Cristin O’Keefe Aptowicz joins us today to talk about her narrative poetry collection How to Love the Empty Earth. Here’s the publisher’s description:
Vulnerable, beautiful and ultimately life-affirming, Cristin O’Keefe Aptowicz’s work reaches new heights in her revelatory seventh collection of poetry. Continuing in her tradition of engaging autobiographical work, How to Love the Empty Air explores what happens when the impossible becomes real―for better and for worse. Aptowicz’s journey to find happiness and home in her ever-shifting world sees her struggling in cities throughout America. When her luck changes―in love and in life―she can’t help but “tell the sun / tell the fields / tell the huge Texas sky…. / tell myself again and again until I believe it.” However, the upward trajectory of this new life is rocked by the sudden death of the poet’s mother. In the year that follows, Aptowicz battles the silencing power of grief with intimate poems burnished by loss and a hard-won humor, capturing the dance that all newly grieving must do between everyday living and the desire “to elope with this grief, / who is not your enemy, / this grief who maybe now is your best friend. / This grief, who is your husband, / the thing you curl into every night, / falling asleep in its arms…” As in her award-winning The Year of No Mistakes, Aptowicz counts her losses and her blessings, knowing how despite it all, life “ripples boundless, like electricity, like joy / like… laughter, irresistible and bright, / an impossible thing to contain.”

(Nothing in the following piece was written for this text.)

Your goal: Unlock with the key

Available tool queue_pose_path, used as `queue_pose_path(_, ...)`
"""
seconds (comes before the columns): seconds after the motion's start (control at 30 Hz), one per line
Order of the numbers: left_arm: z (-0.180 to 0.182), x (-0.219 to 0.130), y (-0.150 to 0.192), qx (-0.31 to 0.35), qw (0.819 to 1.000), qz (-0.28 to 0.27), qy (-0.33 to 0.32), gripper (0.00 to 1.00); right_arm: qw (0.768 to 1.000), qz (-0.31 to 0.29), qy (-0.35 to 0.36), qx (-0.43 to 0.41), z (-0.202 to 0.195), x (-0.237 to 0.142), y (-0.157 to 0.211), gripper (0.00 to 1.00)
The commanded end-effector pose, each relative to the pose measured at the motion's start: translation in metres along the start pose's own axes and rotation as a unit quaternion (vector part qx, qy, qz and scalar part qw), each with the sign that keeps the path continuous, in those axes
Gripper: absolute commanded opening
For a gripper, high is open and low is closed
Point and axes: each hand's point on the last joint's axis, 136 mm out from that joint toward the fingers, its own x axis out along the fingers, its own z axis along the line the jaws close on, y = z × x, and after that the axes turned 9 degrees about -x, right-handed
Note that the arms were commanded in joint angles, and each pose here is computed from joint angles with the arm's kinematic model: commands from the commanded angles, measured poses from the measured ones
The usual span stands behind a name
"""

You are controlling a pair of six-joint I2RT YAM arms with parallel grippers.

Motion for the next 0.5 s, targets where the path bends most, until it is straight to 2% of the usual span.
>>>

What’s Cristin’s favorite bit?
CRISTIN O’KEEFE APTOWICZ
My mother—as the best mothers always are—was my biggest fan. As a writer, this would manifest in a many ways: she was my pushiest editor (“You mean you haven’t finished the book yet? What’s taking so long!?”), my most aggressive Amazon reviewer (always the first to review, and always under her Amazon pseudonym “S. McGoo” lest her review be stricken from the site for sharing my last name!), and the most ardent spokesperson for my projects (she literally walked around with totes bags with my book covers printed on them, and “MY DAUGHTER’S BOOK” emblazoned, all caps, underneath). And as a poet, she was also a rich source of writing inspiration: a hilarious, uncompromising Philly broad whose loving intrusions into her daughter’s life were endlessly quotable.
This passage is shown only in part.